If you store the prediction results, then the prediction statistics are in the worksheet. If you enter settings for the predictors, then the results are in the output pane. The results in the output pane include the regression equation, the settings for the predictors, and the Prediction table.
Use the regression equation to describe the relationship between the response and the terms in the model. The regression equation is an algebraic representation of the regression line. The regression equation for the linear model takes the following form: Y= b0 + b1x1. In the regression equation, Y is the response variable, b0 is the constant or intercept, b1 is the estimated coefficient for the linear term (also known as the slope of the line), and x1 is the value of the term.
The regression equation with more than one term takes the following form:
y = b0 + b1X1 + b2X2 + ... + bkXk
Minitab uses the equation and the variable settings to calculate the fit.
Minitab uses the regression equation and the variable settings to calculate the fit.
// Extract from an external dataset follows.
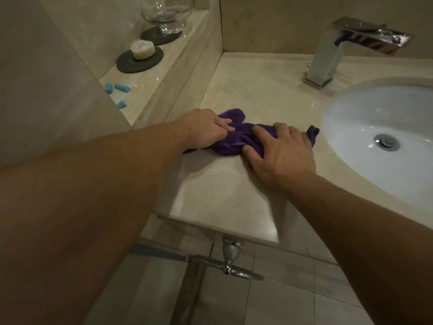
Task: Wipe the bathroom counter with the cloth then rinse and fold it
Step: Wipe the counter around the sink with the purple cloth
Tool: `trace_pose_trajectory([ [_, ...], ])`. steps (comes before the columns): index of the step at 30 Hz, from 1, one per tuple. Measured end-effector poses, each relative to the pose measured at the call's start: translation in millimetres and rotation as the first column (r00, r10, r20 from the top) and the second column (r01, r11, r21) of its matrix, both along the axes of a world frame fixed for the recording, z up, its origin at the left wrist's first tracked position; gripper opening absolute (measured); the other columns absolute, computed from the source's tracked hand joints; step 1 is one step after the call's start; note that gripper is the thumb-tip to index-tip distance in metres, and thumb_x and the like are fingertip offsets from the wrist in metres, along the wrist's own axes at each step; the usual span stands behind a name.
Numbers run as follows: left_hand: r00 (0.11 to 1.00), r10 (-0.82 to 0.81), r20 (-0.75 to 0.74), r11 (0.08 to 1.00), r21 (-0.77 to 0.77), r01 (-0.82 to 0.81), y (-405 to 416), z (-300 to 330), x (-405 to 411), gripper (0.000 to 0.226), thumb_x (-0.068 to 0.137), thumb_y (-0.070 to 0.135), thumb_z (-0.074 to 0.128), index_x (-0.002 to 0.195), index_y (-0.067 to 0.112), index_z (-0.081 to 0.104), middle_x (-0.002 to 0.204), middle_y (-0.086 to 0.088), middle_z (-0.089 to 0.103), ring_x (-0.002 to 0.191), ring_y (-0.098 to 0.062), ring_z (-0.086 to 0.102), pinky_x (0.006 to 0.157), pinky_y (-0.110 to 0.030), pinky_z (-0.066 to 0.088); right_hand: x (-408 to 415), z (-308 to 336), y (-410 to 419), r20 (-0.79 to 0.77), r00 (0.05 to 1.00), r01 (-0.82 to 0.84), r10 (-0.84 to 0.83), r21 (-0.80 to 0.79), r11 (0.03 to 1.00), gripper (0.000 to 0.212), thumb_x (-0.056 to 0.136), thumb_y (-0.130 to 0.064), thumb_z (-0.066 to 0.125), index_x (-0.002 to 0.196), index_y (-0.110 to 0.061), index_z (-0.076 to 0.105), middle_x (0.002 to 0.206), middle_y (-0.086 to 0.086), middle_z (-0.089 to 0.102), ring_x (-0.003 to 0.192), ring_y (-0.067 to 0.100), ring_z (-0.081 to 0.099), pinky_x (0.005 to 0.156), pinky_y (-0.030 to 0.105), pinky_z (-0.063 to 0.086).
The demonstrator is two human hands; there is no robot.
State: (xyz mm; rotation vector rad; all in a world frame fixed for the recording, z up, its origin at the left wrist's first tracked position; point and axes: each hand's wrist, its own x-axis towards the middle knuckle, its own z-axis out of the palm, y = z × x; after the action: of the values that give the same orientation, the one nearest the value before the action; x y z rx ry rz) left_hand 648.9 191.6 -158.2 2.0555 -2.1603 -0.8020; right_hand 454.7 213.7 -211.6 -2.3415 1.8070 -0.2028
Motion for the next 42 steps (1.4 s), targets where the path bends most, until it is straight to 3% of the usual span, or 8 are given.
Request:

If the variable settings are unusual compared to the data that was used to estimate the model, a warning is displayed below the prediction.
Use the variable settings table to verify that you performed the analysis as you intended.
Fitted values are also called fits or . The fitted values are point estimates of the mean response for given values of the predictors. The values of the predictors are also called x-values. Minitab uses the regression equation and the variable settings to calculate the fit.
Fitted values are calculated by entering x-values into the model equation for a response variable.
For example, if the equation is y = 5 + 10x, the fitted value for the x-value, 2, is 25 (25 = 5 + 10(2)).
The standard error of the fit (SE fit) estimates the variation in the estimated mean response for the specified variable settings. The calculation of the confidence interval for the mean response uses the standard error of the fit. Standard errors are always non-negative.
Use the standard error of the fit to measure the precision of the estimate of the mean response. The smaller the standard error, the more precise the predicted mean response. For example, an analyst develops a model to predict delivery time. For one set of variable settings, the model predicts a mean delivery time of 3.80 days. The standard error of the fit for these settings is 0.08 days. For a second set of variable settings, the model produces the same mean delivery time with a standard error of the fit of 0.02 days. The analyst can be more confident that the mean delivery time for the second set of variable settings is close to 3.80 days.
With the fitted value, you can use the standard error of the fit to create a confidence interval for the mean response. For example, depending on the number of degrees of freedom, a 95% confidence interval extends approximately two standard errors above and below the predicted mean. For the delivery times, the 95% confidence interval for the predicted mean of 3.80 days when the standard error is 0.08 is (3.64, 3.96) days. You can be 95% confident that the population mean is within this range. When the standard error is 0.02, the 95% confidence interval is (3.76, 3.84) days. The confidence interval for the second set of variable settings is narrower because the standard error is smaller.
The confidence interval for the fit provides a range of likely values for the mean response given the specified settings of the predictors.
Use the confidence interval to assess the estimate of the fitted value for the observed values of the variables.
For example, with a 95% confidence level, you can be 95% confident that the confidence interval contains the population mean for the specified values of the variables in the model. The confidence interval helps you assess the practical significance of your results. Use your specialized knowledge to determine whether the confidence interval includes values that have practical significance for your situation. A wide confidence interval indicates that you can be less confident about the mean of future values. If the interval is too wide to be useful, consider increasing your sample size.
The prediction interval is a range that is likely to contain a single future response for a selected combination of variable settings.
Use the prediction intervals (PI) to assess the precision of the predictions. The prediction intervals help you assess the practical significance of your results. If a prediction interval extends outside of acceptable boundaries, the predictions might not be sufficiently precise for your requirements.
With a 95% PI, you can be 95% confident that a single response will be contained in the interval given the settings of the predictors that you specified. The prediction interval is always wider than the confidence interval because of the added uncertainty involved in predicting a single response versus the mean response.
For example, a materials engineer at a furniture manufacturer develops a simple regression model to predict the stiffness of particleboard from the density of the board. The engineer verifies that the model meets the assumptions of the analysis. Then, the analyst uses the model to predict the stiffness.
The regression equation predicts that the stiffness for a new observation with a density of 25 is -21.53 + 3.541*25, or 66.995. Although such an observation is unlikely to have a stiffness of exactly 66.995, the prediction interval indicates that the engineer can be 95% confident that the actual value will be between approximately 48 and 86.